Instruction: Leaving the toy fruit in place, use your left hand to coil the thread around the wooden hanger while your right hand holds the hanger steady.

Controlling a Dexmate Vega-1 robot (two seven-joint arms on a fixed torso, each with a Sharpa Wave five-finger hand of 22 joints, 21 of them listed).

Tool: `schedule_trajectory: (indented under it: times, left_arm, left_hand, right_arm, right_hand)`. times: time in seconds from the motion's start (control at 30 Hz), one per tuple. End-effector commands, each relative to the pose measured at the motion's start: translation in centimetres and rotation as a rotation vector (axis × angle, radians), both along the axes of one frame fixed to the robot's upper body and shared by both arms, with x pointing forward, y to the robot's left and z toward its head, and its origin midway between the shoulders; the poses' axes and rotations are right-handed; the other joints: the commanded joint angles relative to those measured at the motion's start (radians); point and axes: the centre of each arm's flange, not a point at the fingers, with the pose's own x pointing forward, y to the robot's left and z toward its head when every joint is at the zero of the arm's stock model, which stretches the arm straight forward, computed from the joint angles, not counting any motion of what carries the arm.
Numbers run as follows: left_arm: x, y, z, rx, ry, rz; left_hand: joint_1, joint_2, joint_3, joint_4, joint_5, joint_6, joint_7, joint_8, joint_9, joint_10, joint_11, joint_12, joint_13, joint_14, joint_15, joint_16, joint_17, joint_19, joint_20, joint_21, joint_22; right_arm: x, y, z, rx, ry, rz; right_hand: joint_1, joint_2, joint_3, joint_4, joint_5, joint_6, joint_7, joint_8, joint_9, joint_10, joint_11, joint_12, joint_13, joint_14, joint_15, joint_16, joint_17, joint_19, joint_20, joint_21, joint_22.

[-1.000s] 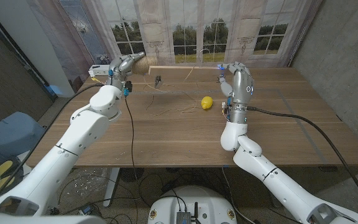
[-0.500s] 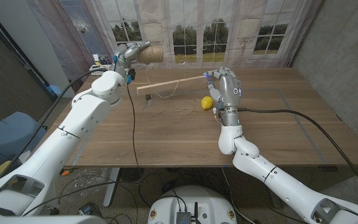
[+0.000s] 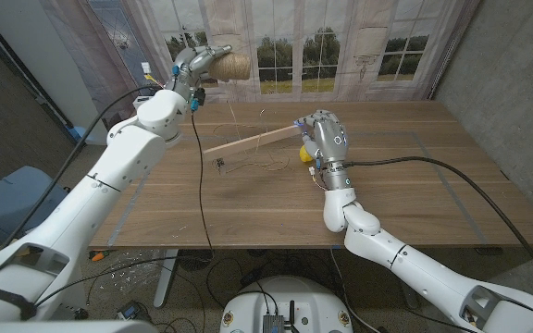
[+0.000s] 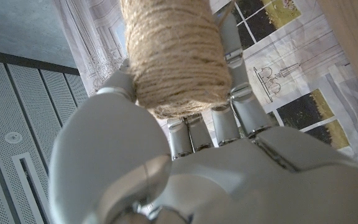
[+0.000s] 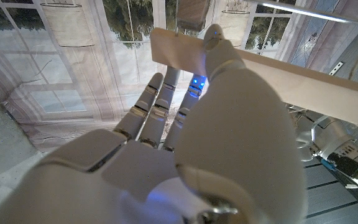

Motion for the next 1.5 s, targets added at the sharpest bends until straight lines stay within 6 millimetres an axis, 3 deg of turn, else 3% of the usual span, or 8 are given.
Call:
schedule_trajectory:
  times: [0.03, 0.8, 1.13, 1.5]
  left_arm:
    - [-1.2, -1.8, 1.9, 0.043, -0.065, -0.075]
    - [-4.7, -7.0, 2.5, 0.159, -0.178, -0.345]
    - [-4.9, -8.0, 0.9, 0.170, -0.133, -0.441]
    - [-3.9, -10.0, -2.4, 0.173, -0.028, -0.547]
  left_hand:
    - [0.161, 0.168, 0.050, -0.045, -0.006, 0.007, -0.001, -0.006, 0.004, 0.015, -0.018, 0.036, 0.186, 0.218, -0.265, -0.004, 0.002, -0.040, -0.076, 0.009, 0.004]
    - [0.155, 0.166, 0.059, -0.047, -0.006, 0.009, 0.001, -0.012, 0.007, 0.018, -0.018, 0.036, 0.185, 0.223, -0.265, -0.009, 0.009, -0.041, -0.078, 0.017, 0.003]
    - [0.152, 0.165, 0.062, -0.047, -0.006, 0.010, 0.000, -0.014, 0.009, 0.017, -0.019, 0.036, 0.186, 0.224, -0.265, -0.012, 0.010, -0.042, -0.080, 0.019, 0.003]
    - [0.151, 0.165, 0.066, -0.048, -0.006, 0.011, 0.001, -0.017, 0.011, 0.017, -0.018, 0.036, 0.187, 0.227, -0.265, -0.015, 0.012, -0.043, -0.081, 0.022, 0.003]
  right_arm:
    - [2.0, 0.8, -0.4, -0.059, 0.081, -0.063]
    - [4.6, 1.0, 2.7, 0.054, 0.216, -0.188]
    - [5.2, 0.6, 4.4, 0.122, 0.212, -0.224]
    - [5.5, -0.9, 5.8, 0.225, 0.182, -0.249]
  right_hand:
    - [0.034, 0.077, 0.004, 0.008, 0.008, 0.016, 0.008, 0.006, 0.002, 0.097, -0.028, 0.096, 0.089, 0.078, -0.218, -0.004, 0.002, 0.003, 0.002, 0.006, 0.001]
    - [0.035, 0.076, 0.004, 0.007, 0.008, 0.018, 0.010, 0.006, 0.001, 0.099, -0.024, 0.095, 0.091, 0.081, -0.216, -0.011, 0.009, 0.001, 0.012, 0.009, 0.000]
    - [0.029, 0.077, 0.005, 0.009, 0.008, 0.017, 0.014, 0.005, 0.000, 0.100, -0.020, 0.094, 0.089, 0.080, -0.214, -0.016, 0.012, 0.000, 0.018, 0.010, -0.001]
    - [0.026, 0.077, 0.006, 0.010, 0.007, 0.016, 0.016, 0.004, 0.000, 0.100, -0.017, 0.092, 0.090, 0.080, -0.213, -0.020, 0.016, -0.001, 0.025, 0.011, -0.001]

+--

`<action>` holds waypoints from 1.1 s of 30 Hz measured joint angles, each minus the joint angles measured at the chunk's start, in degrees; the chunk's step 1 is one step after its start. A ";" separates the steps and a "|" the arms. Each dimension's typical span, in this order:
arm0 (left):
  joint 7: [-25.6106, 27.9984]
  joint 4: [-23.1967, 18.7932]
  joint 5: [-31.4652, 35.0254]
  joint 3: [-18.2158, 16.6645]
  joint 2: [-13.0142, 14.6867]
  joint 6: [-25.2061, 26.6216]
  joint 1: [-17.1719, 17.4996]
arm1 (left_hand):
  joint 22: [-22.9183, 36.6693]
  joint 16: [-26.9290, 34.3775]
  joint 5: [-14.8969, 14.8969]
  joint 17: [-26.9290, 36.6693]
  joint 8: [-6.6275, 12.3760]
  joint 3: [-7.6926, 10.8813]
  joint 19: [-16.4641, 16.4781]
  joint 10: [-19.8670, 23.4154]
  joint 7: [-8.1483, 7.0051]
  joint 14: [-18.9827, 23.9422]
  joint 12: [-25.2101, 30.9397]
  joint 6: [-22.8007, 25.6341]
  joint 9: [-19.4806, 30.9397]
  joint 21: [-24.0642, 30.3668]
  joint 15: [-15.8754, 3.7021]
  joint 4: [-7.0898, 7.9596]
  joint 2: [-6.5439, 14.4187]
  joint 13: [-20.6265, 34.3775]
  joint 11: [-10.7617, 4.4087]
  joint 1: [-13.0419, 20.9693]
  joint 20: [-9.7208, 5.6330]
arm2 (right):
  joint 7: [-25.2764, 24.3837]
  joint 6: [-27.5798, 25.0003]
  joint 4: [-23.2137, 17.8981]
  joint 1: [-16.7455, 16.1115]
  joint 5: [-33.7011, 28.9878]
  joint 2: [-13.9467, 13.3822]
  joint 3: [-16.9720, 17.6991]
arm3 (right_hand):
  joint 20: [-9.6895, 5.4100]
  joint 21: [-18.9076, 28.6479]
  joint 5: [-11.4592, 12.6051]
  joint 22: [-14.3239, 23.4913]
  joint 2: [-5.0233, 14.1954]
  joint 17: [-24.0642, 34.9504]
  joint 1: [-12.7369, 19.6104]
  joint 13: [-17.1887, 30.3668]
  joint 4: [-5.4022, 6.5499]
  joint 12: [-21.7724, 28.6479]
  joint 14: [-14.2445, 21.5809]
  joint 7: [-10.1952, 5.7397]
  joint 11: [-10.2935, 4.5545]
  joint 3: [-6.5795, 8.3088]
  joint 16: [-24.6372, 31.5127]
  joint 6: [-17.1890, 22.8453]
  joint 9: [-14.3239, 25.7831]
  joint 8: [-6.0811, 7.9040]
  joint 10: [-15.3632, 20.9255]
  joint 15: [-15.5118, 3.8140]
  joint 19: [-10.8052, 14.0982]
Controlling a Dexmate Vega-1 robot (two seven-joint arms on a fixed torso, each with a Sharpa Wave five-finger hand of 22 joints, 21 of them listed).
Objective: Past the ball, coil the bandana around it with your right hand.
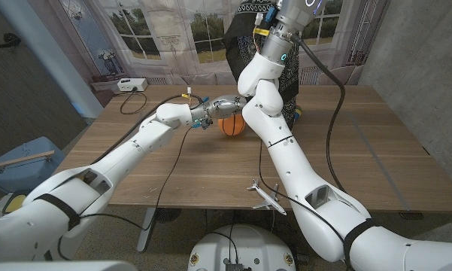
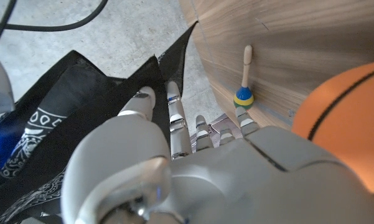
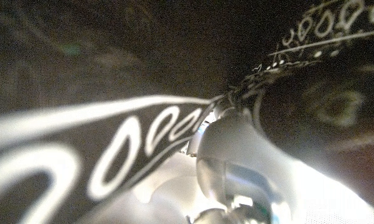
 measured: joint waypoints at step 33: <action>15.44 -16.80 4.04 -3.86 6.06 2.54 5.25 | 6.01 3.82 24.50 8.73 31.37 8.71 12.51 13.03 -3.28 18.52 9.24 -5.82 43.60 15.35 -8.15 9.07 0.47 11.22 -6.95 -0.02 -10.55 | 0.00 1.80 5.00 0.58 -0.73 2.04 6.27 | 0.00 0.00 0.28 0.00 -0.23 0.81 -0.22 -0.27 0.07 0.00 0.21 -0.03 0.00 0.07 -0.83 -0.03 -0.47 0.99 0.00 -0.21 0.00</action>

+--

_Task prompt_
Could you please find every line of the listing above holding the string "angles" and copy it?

_Solution to this problem_
Tool: `schedule_trajectory: (indented under it: times, left_arm, left_hand, right_arm, right_hand)`. times: time in seconds from the motion's start (control at 30 Hz), one per tuple. End-effector commands, each relative to the pose measured at the motion's start: translation in centimetres and rotation as a rotation vector (axis × angle, radians), both along the axes of one frame fixed to the robot's upper body and shared by both arms, with x pointing forward, y to the robot's left and z toward its head, and its origin midway between the shoulders; the poses' axes and rotations are right-handed; the other joints: the commanded joint angles relative to those measured at the motion's start (radians); point and axes: the centre of each arm's flange, not a point at the fingers, with the pose's own x pointing forward, y to the robot's left and z toward its head when every joint is at the zero of the arm's stock model, which stretches the arm straight forward, computed from the joint angles, not counting any motion of what carries the arm.
`<action>` holds waypoints from 1.1 s of 30 Hz measured joint angles, each minus the joint angles measured at the chunk's start, in degrees; the chunk's step 1 is one step after its start. A ";" separates the steps and a "|" the arms. Each dimension's typical span, in this order:

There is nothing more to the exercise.